Polars Least Squares Extension

Project description

Polars OLS

Least squares extension in Polars

Supports linear model estimation in Polars.

This package provides efficient rust implementations of common linear regression variants (OLS, WLS, Ridge, Elastic Net, Non-negative least squares, Recursive least squares) and exposes them as simple polars expressions which can easily be integrated into your workflow.

Why?

  1. High Performance: implementations are written in rust and make use of optimized rust linear-algebra crates & LAPACK routines. See benchmark section.
  2. Polars Integration: avoids unnecessary conversions from lazy to eager mode and to external libraries (e.g. numpy, sklearn) to do simple linear regressions. Chain least squares formulae like any other expression in polars.
  3. Efficient Implementations:
    • Numerically stable algorithms are chosen where appropriate (e.g. QR, Cholesky).
    • Flexible model specification allows arbitrary combination of sample weighting, L1/L2 regularization, & non-negativity constraints on parameters.
    • Efficient rank-1 update algorithms used for moving window regressions.
  4. Easy Parallelism: Computing OLS predictions, in parallel, across groups can not be easier: call .over() or group_by just like any other polars' expression and benefit from full Rust parallelism.
  5. Formula API: supports building models via patsy syntax: y ~ x1 + x2 + x3:x4 -1 (like statsmodels) which automatically converts to equivalent polars expressions.

Installation

First, you need to install Polars. Then run the below to install the polars-ols extension:

pip install polars-ols

API & Examples

Importing polars_ols will register the namespace least_squares provided by this package. You can build models either by either specifying polars expressions (e.g. pl.col(...)) for your targets and features or using the formula api (patsy syntax). All models support the following general (optional) arguments:

  • mode - a literal which determines the type of output produced by the model
  • null_policy - a literal which determines how to deal with missing data
  • add_intercept - a boolean specifying if an intercept feature should be added to the features
  • sample_weights - a column or expression providing non-negative weights applied to the samples

Remaining parameters are model specific, for example alpha penalty parameter used by regularized least squares models.

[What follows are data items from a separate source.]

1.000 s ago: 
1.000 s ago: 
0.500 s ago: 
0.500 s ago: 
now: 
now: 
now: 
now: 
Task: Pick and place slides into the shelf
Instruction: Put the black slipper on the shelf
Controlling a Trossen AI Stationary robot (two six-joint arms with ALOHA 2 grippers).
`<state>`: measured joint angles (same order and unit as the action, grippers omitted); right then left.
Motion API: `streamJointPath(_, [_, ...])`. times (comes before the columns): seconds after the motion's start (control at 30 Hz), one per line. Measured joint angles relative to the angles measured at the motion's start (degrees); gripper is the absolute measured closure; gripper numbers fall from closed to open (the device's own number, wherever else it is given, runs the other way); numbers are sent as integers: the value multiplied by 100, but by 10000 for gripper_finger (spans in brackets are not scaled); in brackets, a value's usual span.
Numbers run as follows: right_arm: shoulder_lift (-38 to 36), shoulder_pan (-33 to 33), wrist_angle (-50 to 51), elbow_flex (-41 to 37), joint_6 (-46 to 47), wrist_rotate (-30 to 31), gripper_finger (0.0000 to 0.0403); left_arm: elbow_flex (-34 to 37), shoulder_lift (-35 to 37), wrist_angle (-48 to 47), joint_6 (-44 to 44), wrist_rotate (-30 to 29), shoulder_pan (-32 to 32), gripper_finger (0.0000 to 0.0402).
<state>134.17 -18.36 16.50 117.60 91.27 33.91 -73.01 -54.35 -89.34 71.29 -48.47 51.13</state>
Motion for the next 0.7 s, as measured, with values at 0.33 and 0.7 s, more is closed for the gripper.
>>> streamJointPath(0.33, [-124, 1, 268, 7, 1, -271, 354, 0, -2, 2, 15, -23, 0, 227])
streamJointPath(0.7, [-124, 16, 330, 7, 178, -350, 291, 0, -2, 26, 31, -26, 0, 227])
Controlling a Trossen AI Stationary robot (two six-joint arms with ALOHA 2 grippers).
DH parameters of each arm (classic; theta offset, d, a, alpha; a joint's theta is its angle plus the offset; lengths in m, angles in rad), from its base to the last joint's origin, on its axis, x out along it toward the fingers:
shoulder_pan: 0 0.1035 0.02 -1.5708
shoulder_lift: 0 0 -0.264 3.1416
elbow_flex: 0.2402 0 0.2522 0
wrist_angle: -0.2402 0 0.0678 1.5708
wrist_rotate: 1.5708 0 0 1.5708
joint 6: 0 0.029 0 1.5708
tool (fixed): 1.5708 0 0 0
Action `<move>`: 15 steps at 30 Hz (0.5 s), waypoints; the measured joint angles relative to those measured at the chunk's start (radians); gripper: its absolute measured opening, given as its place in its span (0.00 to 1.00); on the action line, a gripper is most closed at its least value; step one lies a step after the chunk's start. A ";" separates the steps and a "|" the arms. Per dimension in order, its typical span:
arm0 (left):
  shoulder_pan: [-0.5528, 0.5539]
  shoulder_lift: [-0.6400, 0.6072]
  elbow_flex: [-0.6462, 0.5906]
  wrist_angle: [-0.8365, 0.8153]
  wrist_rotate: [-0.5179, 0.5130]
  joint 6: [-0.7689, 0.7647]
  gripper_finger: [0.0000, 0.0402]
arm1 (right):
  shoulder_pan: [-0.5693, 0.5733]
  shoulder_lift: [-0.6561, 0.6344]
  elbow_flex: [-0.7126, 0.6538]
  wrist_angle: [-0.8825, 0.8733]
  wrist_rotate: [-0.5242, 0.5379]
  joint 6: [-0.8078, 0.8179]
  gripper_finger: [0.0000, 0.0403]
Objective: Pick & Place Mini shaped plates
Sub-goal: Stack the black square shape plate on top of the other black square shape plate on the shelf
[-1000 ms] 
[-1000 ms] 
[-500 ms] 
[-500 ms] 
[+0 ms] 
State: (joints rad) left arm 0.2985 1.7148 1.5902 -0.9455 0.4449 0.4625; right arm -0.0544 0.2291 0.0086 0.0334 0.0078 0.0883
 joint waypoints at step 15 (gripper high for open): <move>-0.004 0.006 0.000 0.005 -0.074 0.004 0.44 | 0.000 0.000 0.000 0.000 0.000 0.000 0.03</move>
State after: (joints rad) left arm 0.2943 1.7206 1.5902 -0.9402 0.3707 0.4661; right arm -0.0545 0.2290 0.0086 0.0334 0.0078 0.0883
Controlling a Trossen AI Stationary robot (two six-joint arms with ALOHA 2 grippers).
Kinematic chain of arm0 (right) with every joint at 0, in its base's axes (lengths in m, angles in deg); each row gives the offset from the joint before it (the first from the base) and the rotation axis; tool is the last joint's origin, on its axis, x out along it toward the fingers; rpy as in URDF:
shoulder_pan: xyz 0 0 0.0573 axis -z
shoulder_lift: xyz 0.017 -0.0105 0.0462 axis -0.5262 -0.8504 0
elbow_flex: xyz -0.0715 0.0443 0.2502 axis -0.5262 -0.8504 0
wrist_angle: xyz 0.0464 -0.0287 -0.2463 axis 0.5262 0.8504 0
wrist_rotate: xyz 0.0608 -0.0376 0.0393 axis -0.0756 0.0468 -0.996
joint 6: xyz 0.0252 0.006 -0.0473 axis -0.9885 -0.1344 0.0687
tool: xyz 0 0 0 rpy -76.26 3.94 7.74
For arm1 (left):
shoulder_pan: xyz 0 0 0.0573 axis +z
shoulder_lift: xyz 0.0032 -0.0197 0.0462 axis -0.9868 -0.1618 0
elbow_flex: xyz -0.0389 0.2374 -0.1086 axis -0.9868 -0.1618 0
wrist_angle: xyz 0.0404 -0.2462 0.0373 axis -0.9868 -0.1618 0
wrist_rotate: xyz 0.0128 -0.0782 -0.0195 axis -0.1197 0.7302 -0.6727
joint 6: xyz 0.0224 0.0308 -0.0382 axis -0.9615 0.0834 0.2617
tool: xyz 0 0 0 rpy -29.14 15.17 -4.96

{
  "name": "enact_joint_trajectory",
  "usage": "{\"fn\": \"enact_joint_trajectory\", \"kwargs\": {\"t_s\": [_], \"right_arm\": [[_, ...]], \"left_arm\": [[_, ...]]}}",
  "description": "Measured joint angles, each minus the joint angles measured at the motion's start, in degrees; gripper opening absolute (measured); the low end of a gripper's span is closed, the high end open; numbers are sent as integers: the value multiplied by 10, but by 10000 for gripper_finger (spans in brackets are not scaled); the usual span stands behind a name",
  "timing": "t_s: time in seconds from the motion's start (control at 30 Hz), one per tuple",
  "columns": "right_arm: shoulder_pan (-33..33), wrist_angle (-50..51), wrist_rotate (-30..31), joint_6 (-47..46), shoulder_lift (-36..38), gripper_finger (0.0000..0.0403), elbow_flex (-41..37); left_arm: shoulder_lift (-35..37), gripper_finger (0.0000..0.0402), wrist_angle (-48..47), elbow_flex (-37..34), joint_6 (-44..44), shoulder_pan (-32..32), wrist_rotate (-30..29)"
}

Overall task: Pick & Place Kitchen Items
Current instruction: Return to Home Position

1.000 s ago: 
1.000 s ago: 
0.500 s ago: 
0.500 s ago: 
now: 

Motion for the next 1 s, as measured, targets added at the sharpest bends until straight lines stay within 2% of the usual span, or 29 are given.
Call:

See below for basic usage examples. Please refer to the tests or demo notebook for detailed examples.

import polars as pl
import polars_ols as pls  # registers 'least_squares' namespace

df = pl.DataFrame({"y": [1.16, -2.16, -1.57, 0.21, 0.22, 1.6, -2.11, -2.92, -0.86, 0.47],
                   "x1": [0.72, -2.43, -0.63, 0.05, -0.07, 0.65, -0.02, -1.64, -0.92, -0.27],
                   "x2": [0.24, 0.18, -0.95, 0.23, 0.44, 1.01, -2.08, -1.36, 0.01, 0.75],
                   "group": [1, 1, 1, 1, 1, 2, 2, 2, 2, 2],
                   "weights": [0.34, 0.97, 0.39, 0.8, 0.57, 0.41, 0.19, 0.87, 0.06, 0.34],
                   })

lasso_expr = pl.col("y").least_squares.lasso(pl.col("x1"), pl.col("x2"), alpha=0.0001, add_intercept=True).over("group")
wls_expr = pls.compute_least_squares_from_formula("y ~ x1 + x2 -1", sample_weights=pl.col("weights"))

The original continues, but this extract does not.